One reason for such a convention is to help fill a gap not just in national laws but in our existing treaty regimes — we have a Genocide Convention[39] to address genocide and we have the 1949 Geneva Conventions[40] to address serious war crimes, but we have no convention focused on nationalisation of crimes against humanity, nor on interstate cooperation with respect to such crimes.
When embarking on this project, one issue that the Commission considered was how such a convention would relate to the Rome Statute. Certainly, a convention on crimes against humanity should avoid any conflicts with the Rome Statute, given the large number of states that have adhered to it, and should draw upon the language of the Rome Statute, as well as associated instruments and jurisprudence, whenever appropriate.
For example, in the event that a state party to the Rome Statute receives a request from the ICC for the surrender of a person to the ICC and also receives a request from another state for extradition of the person pursuant to the proposed convention, art 90 of the Rome Statute provides a procedure to resolve the competing requests. The draft articles of the proposed convention should be crafted to ensure that states party to the Rome Statute can follow that procedure even after joining the convention on crimes against humanity.
Moreover, in several ways the adoption of a convention could promote desirable objectives not addressed in the Rome Statute, while simultaneously supporting the mandate of the ICC.
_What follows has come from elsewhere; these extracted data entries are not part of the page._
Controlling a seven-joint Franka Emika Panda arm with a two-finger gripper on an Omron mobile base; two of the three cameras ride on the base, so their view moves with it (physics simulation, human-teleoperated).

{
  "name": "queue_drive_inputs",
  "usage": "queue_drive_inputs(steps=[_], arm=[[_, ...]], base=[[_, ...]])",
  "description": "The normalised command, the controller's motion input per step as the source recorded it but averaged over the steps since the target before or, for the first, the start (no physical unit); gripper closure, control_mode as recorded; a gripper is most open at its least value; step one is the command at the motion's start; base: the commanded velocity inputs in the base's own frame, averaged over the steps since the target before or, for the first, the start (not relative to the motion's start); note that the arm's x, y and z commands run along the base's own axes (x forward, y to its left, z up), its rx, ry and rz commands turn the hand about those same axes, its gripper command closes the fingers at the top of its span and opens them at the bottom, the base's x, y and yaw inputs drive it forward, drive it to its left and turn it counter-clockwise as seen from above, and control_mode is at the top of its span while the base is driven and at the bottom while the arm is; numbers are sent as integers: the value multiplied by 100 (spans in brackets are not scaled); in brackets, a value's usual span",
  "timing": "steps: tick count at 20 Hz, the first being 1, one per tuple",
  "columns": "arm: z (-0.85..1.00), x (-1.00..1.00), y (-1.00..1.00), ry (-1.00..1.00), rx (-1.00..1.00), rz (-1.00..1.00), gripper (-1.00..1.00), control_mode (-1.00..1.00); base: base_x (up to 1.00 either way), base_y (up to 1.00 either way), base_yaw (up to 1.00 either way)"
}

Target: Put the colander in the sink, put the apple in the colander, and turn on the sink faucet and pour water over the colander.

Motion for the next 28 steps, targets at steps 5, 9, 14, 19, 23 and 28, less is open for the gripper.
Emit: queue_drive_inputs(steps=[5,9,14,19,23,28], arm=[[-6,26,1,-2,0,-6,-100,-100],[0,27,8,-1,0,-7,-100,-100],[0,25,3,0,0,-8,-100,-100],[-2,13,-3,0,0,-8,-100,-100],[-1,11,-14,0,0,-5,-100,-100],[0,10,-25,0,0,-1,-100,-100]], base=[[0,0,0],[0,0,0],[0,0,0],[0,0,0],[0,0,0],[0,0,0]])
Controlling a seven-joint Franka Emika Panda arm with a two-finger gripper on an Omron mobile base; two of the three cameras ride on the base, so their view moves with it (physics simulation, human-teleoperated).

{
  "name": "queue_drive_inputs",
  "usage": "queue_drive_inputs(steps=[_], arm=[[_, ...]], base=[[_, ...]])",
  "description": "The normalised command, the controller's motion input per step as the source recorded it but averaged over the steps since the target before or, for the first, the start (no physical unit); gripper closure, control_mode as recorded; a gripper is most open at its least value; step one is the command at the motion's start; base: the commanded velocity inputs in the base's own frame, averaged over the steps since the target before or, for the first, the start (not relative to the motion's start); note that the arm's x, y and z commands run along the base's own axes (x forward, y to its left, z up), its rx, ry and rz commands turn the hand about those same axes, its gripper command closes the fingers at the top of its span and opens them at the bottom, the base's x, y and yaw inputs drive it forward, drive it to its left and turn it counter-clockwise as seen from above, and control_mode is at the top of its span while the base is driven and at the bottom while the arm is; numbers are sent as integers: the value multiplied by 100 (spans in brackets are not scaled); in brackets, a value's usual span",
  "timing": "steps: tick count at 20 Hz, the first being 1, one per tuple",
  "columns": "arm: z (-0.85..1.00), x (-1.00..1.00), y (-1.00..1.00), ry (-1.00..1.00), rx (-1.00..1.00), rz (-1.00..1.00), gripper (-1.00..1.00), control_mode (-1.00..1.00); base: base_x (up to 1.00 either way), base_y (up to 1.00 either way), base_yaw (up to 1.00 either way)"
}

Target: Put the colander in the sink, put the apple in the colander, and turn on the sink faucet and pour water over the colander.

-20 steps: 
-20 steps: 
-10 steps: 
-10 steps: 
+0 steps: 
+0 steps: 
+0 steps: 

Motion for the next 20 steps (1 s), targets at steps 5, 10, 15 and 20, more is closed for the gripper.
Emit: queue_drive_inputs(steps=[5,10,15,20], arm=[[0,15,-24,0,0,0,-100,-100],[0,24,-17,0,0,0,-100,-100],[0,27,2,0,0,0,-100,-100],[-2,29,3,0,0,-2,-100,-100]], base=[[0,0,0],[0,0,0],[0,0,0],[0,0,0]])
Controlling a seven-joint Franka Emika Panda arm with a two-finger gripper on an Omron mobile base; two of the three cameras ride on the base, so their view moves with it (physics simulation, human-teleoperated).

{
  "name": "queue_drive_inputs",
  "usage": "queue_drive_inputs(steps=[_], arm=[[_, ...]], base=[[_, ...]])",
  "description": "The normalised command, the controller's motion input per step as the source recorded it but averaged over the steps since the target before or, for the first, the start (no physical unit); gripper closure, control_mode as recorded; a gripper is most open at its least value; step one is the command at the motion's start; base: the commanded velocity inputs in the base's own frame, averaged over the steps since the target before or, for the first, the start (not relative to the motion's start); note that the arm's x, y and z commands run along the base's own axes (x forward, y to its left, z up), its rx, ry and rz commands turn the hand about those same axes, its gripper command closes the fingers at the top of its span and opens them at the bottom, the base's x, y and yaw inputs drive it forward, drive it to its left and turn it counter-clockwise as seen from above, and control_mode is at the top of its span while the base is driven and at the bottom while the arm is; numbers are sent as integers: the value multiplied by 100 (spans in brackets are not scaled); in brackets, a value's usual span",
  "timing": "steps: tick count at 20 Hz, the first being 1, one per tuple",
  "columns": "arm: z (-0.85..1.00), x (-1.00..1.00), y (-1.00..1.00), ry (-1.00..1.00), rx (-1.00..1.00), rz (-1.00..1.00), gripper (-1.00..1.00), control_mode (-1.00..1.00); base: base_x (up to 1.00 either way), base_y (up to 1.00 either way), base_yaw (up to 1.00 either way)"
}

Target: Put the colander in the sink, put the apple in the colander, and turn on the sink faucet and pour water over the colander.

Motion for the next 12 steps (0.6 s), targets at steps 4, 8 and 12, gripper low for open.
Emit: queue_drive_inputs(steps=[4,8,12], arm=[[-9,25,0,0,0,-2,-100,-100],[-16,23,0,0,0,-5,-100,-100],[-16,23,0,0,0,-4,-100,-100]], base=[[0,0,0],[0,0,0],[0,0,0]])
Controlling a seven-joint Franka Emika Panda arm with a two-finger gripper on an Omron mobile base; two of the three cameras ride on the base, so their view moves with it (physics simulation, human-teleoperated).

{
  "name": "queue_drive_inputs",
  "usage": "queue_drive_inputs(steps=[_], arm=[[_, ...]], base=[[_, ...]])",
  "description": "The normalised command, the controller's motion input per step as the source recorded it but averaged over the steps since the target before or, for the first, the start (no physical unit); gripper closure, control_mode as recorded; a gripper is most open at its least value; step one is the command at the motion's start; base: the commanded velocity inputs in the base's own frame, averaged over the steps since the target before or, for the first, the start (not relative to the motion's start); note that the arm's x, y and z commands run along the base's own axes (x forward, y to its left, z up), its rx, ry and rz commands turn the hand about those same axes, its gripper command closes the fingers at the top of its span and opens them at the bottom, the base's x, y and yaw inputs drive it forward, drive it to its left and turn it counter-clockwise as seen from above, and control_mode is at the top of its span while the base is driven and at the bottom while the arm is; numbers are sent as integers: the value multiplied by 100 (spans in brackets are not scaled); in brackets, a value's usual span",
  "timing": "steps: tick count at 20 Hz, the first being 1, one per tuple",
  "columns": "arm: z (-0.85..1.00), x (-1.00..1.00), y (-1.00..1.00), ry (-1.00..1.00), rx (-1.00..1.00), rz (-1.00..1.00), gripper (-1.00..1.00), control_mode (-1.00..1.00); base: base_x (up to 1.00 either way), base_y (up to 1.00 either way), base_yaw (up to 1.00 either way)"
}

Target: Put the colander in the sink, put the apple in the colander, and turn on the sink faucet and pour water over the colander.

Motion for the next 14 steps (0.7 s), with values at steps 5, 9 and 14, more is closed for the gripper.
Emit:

First, the Rome Statute regulates relations between its states party and the ICC, but does not regulate matters among the parties themselves (nor among parties and non-parties). In other words, the Rome Statute is focused on the ‘vertical’ relationship of states to the ICC, but not the ‘horizontal’ relationship of interstate cooperation. Part IX of the Rome Statute on ‘International Cooperation and Judicial Assistance’ implicitly acknowledges that interstate cooperation on crimes within the jurisdiction of the ICC should continue to operate outside the Rome Statute, but does not direct itself to the regulation of that cooperation. A convention on crimes against humanity could expressly address interstate cooperation on the investigation, apprehension, prosecution and punishment in national legal systems of persons who commit crimes against humanity, an objective fully consistent with the Rome Statute’s object and purpose.
Secondly, the ICC is focused upon punishment of persons for the crimes within its jurisdiction, not upon steps that should be taken by states to prevent such crimes before they happen. A new convention on crimes against humanity could include obligations relating to prevention that draw upon comparable obligations in other treaties, such as the Genocide Convention and the Convention against Torture,[41] as well as recent jurisprudence, such as the International Court of Justice’s decisions in the Bosnia and Herzegovina v Serbia and Montenegro and Croatia v Serbia genocide cases.[42] As such, a convention on crimes against humanity could clarify a state’s obligation to prevent crimes against humanity and provide a basis for holding states accountable in that regard.
Thirdly, while the ICC is a key international institution for prosecution of high-level persons who commit these crimes, the ICC was not designed (nor given the resources) to prosecute all persons responsible for crimes against humanity. Rather, the ICC is predicated on the notion that, in the first instance, national jurisdictions are the proper place for prosecution in the event that appropriate national laws are in place (the principle of complementarity).[43] Further, in some circumstances the ICC may wish to transfer a suspect in its custody for prosecution in a national jurisdiction, but may be unable to do so if the national jurisdiction is not capable of charging the suspect with crimes against humanity. Given that the ICC does not have the capacity to prosecute all persons responsible for crimes against humanity, or to strengthen national legal systems in this regard, a new convention could help reinforce the ICC by developing greater capacity at the national level for prevention and punishment of such crimes.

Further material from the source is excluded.